Just when you think the Cubs have wised up and are going to start making good decisions, such as the one to release Kevin Millar and keep Chad Tracy, they do something stupid. For example, hire Millar to be their roving minor league hitting coach.
Millar presumably will spend the majority of his time with the AAA Cubs, where I suspect his prime focus will be the ruination of Starlin Castro’s career. Or possibly what little bit of Micah Hoffpauir’s career is left. In his spare time, I’m sure Millar will be busy short-sheeting beds, loosening the lids on everyone’s water bottles, and putting itching powder in Ryne Sandberg’s jock strap.
Remember when Dolan said on WGN that they have a name for guys who everyone wants around, but who suck at baseball? “They’re called coaches,” said Dolan. Nice job, Andy. Someone in the front office was listening.

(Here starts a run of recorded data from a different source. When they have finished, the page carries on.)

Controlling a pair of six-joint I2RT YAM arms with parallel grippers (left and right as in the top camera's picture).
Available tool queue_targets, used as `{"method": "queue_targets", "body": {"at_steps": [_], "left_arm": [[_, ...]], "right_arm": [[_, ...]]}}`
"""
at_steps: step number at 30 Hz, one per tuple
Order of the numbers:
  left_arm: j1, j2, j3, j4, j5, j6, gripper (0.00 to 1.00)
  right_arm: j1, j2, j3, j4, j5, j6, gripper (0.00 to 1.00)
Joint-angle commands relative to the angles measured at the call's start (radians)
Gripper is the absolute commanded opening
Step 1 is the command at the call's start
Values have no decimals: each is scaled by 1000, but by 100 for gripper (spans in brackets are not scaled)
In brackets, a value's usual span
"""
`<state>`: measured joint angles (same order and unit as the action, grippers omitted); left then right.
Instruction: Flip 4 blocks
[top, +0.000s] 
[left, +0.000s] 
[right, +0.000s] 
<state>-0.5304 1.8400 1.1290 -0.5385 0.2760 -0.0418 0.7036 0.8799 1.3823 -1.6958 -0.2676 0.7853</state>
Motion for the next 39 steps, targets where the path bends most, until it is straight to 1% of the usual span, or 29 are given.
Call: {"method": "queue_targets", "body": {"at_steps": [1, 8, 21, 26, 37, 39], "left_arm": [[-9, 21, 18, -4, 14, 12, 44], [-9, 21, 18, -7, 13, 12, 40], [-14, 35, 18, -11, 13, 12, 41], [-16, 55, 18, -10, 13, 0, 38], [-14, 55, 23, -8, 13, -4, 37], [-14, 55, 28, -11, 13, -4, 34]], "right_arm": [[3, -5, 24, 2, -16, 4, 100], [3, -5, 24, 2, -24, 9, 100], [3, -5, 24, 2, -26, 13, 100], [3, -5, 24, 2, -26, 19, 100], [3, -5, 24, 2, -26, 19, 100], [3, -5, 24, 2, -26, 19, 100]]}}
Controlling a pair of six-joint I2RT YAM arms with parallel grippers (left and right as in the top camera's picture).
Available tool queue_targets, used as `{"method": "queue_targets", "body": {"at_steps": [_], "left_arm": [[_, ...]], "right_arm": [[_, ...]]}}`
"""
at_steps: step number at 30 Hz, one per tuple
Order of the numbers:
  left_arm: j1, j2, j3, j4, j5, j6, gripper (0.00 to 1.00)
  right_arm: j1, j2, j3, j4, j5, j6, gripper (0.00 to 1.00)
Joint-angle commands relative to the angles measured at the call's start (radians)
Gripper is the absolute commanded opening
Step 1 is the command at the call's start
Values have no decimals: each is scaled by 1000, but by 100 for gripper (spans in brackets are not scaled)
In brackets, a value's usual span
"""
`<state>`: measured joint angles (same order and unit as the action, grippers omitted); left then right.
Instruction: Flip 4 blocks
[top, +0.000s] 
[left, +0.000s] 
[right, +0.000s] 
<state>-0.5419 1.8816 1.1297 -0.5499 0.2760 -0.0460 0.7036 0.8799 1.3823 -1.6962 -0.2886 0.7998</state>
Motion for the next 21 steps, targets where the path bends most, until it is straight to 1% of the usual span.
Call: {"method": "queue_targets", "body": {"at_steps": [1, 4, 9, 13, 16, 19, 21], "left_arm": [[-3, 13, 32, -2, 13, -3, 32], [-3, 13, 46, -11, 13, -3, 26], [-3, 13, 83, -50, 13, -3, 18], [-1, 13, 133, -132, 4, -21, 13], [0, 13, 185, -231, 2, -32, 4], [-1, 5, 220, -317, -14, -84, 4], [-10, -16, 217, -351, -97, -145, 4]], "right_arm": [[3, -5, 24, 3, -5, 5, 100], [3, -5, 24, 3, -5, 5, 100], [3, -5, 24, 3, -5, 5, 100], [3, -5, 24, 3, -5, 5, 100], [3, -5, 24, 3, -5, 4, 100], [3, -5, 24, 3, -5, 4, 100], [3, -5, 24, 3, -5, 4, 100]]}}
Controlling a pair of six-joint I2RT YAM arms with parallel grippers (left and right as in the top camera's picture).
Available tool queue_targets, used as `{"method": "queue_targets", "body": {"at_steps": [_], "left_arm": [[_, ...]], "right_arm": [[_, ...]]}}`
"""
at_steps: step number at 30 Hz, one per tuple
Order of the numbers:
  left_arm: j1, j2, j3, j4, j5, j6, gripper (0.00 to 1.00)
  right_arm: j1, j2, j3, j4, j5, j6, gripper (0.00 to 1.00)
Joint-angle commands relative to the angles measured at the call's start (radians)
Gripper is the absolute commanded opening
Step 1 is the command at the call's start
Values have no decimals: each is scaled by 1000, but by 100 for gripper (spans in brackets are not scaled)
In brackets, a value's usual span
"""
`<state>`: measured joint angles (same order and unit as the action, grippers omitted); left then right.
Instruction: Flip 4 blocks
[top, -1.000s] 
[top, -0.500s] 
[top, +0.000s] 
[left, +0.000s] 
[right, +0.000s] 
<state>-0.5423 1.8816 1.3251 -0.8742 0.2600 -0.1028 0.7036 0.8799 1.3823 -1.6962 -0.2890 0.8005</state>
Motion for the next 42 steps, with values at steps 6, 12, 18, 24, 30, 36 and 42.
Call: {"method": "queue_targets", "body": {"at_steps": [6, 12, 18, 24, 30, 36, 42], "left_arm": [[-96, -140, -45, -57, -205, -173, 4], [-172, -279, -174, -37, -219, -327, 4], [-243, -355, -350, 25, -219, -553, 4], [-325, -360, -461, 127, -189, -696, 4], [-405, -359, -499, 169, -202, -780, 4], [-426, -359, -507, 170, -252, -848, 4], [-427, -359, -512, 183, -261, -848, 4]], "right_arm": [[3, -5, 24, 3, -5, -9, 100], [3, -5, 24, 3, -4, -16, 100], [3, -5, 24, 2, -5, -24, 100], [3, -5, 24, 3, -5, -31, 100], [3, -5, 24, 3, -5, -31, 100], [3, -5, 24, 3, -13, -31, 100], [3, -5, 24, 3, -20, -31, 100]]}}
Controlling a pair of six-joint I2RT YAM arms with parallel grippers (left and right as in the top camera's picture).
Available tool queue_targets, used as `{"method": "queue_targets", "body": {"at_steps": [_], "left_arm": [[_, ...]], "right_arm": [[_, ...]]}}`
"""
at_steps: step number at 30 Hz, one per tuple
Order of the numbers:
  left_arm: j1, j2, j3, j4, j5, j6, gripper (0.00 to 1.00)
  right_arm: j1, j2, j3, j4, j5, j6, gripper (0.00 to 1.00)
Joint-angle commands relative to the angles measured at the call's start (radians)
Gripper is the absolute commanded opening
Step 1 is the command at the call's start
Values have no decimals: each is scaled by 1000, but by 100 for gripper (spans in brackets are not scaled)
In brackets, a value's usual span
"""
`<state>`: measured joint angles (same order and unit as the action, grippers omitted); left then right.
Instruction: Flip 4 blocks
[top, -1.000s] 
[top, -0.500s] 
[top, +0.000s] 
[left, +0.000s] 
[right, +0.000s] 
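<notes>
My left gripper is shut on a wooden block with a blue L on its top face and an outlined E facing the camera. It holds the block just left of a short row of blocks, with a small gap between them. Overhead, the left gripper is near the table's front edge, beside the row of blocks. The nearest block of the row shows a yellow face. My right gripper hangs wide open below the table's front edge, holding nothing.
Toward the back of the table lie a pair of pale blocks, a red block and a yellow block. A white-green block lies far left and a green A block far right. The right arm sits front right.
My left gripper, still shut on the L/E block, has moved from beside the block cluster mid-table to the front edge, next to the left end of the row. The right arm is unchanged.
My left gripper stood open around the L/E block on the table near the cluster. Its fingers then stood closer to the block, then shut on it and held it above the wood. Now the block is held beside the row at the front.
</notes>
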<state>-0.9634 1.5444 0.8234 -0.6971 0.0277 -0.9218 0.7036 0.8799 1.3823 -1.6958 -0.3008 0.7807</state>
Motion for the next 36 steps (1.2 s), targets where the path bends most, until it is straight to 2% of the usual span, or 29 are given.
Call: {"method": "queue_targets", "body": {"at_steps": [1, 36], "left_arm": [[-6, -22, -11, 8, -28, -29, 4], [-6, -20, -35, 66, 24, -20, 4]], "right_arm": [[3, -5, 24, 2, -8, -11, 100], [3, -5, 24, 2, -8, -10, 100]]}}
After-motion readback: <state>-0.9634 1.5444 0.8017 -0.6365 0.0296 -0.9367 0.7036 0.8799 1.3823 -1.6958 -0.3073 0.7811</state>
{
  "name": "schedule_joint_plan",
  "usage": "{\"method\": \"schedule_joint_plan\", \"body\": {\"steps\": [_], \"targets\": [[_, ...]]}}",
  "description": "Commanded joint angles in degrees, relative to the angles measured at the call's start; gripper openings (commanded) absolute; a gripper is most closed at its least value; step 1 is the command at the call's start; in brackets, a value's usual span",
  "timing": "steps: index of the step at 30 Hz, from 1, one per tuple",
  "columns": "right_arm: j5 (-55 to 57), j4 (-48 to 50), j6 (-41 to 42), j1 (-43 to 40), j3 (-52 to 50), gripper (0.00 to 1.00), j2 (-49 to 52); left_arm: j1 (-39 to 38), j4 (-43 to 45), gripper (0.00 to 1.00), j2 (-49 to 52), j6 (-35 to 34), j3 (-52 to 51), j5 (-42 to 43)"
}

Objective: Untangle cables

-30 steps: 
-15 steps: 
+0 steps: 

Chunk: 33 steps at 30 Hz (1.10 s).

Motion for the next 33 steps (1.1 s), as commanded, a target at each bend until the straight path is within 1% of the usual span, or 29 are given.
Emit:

Is this one of those terrible April fools jokes?
Oh no
Oh No
OH GOD NO
Do we REALLY not have anyone else?!
Terrible April Fools Joke…Mine was better
Finally! My prayers have been answered. THIS is the thing that takes us over the top!
While we’re at it, I have more great ideas:
How about an “It’s Gonna Happen” sign in place of that AWFUL Toyota sign?
And don’t you think it’s about time Ronnie Woo Woo got a statue at Wrigley?
And how about Ron Santo alone in the radio booth, a la Vin Scully?
GO CUBBIES!
You had me for a second. You prick.
Too bad they already signed Jaramillo to a multi-year contract.
What ever happened to the age-old practive of putting Nair in someone’s jockstrap?
I believed this BS until I saw the date posted. Would have been a great way to ruin the farm system. The dude’s an ass-clown. I hope his name is never spoken in the same sentence as Cub.
@Fred – What about the sentence, “Kevin Millar was mauled to death by a grizzly bear after trying to feed an exploding cigar to her cub”?
I’d pay to see that, and I’m not along. Sadly, that dumbass Selig will likely ignore such a great and potentially lucrative promotional idea.